Recycle all green matter back into your garden. Cut and drop weeds so that the nutrients they have mined go back into the soil, rather than into green waste. Mulch branches and other prunings and put them back onto the garden, or into compost.
5. Make compost
Compost not only adds nutrients to the soil, but also fungi, bacteria, protozoa and other microorganisms. These are all essential to the breakdown and production of nutrients for plants. If you haven’t got room for compost, then set up a worm farm. These are all essential to the breakdown and production of nutrients for plants. If you haven’t got room for compost, then set up a worm farm.

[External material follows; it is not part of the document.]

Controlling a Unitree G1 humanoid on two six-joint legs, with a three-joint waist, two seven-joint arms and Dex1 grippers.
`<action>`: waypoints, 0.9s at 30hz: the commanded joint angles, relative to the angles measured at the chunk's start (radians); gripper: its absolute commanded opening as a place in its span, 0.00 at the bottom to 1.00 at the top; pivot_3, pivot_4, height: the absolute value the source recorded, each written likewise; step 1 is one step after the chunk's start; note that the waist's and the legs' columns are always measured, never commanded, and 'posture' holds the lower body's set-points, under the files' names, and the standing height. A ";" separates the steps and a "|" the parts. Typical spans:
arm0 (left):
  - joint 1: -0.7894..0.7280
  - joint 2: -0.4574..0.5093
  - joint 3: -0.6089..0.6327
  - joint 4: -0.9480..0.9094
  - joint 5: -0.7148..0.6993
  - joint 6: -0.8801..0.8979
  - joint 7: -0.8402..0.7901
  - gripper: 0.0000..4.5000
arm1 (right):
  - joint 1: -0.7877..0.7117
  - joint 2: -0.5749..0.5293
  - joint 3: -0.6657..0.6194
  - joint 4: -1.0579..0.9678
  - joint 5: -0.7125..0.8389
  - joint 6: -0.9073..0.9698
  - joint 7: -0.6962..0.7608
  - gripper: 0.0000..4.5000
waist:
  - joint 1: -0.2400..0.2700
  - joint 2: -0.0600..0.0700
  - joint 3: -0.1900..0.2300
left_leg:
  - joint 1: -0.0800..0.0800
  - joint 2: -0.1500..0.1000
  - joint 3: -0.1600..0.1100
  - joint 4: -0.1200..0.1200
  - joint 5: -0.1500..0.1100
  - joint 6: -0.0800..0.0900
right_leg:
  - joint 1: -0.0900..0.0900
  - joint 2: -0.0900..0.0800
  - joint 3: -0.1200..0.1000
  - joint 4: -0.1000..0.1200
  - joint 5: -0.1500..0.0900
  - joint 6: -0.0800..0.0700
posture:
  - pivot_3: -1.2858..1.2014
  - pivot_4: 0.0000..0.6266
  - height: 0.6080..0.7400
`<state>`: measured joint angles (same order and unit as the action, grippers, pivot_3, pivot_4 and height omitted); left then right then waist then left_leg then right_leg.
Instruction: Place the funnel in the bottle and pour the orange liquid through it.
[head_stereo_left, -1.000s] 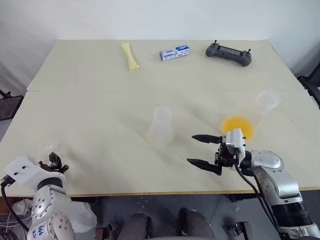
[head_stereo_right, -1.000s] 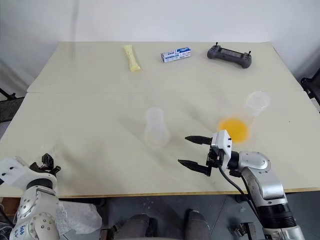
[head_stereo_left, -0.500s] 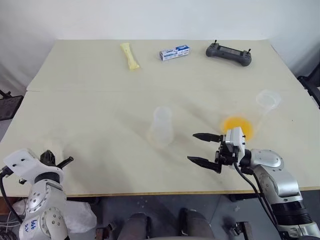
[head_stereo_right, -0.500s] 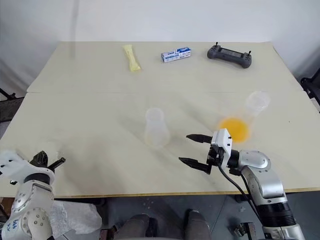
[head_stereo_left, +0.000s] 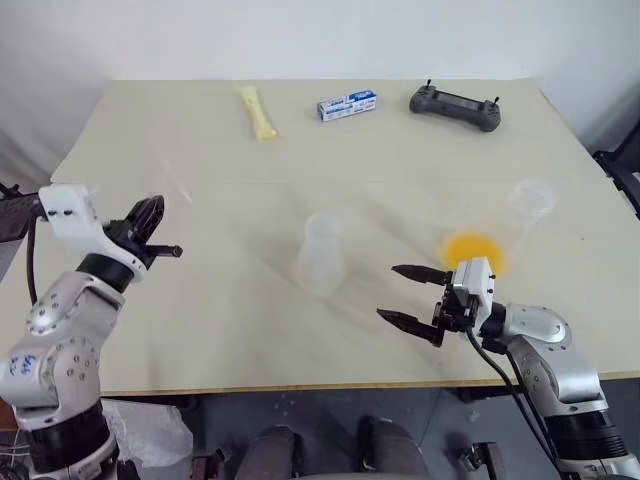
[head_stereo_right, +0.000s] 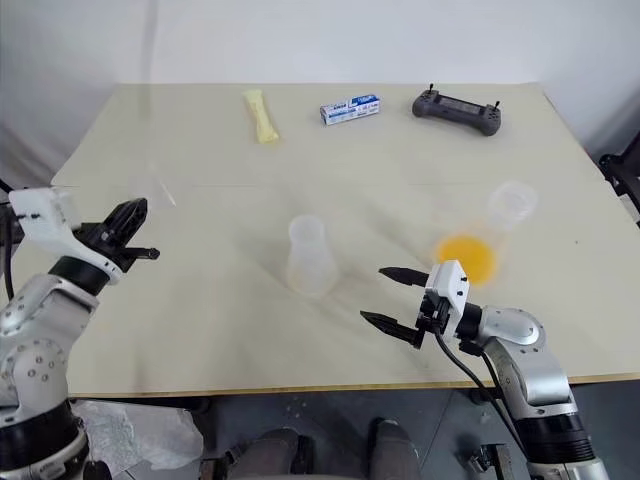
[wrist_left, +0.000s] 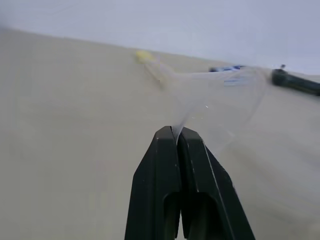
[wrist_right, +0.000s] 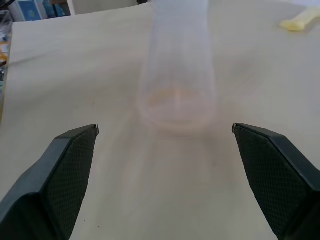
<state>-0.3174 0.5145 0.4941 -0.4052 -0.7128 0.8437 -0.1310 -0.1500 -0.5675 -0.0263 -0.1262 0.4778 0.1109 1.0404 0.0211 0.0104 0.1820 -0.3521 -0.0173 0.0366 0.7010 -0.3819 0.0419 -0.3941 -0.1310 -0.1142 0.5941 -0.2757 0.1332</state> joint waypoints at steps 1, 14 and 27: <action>-0.110 0.129 -0.068 0.064 -0.107 0.107 -0.192 0.01 | 0.026 -0.002 -0.044 -0.061 0.001 -0.026 -0.029 1.00 | 0.001 0.000 0.000 | 0.000 0.000 0.000 0.000 0.000 0.000 | 0.000 0.001 -0.001 0.000 0.000 0.000 | 0.52 0.24 1.00; -0.531 0.360 -0.385 0.499 -0.130 0.234 -0.838 0.01 | 0.102 -0.007 -0.097 -0.135 -0.006 -0.032 -0.094 1.00 | -0.004 0.001 0.001 | -0.001 0.000 0.001 -0.001 0.001 -0.001 | 0.000 0.003 -0.002 -0.001 0.000 0.000 | 0.52 0.24 1.00; -0.850 0.437 -0.702 0.776 0.024 0.355 -1.265 0.01 | 0.106 0.006 -0.079 -0.144 -0.016 -0.033 -0.127 1.00 | -0.002 0.001 0.001 | -0.001 0.000 0.002 -0.001 0.001 0.000 | -0.001 0.003 -0.002 -0.001 0.000 0.000 | 0.52 0.24 1.00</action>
<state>-1.1227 0.9239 -0.1839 0.3612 -0.7116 1.1862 -1.3335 -0.0439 -0.5651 -0.0943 -0.2344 0.4532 0.0886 0.9177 0.0189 0.0118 0.1835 -0.3533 -0.0170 0.0390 0.7000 -0.3809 0.0414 -0.3948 -0.1279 -0.1159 0.5935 -0.2758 0.1336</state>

Regularly spray dilute seaweed extract to help toughen leaves, which can reduce fungal disease as well as helping to reduce sunburn and lessen the affects of frost.
7. Fungal control
Instead of using fungal sprays, control fungal diseases by not planting vegies too close together; judiciously prune fruit trees to allow reasonable air movement, and prune the lowest branches so they aren’t near the ground. This, and mulching, prevents fungal spores from splashing from the soil and onto plants. Also, always water at the base of plants rather than on the leaves, and practice crop rotation to reduce disease build-up in soil, both for vegies and annual flowers. If you need to use a fungal spray, then start with a potassium-carbonate one, this changes the pH of the surface of the leaf, and will not harm the fungi in the soil.
8. Pests and predators
Don’t use broad-spectrum sprays, even organic ones, except as a last resort. They kill the predatory insects as well as the pests. Where possible use sprays that target the pest only. Get to know the insects in your garden so that you can, for example, check that early aphids don’t already have ladybird larvae feeding on them. If you need to get rid of them then just squash them, avoiding ladybird larvae when you do.
9. Wild places
Create some wild places in your garden for spiders, native bees and other beneficial insects, and plant more native plants in blocks or around the edges. Recent research showed that while tidy gardens full of flowers are great for honeybees, they are not so good for native bees. Many of these need sheltered, undisturbed places with patches of unmulched soil into which they can build their burrowing nests.*
10. A change of attitude
Things that we see as pests may not be. For example, you don’t need to remove lichens from tree branches and trunks, and other surfaces. They do no harm and are in fact integral members of the garden; some even protect their host trees from insect attack and in dry regions help to hold the soil together. Lichens are a commune, made up of a fungus, bacteria and often cyanobacteria. Celebrate them: they indicate how healthy your garden and air is.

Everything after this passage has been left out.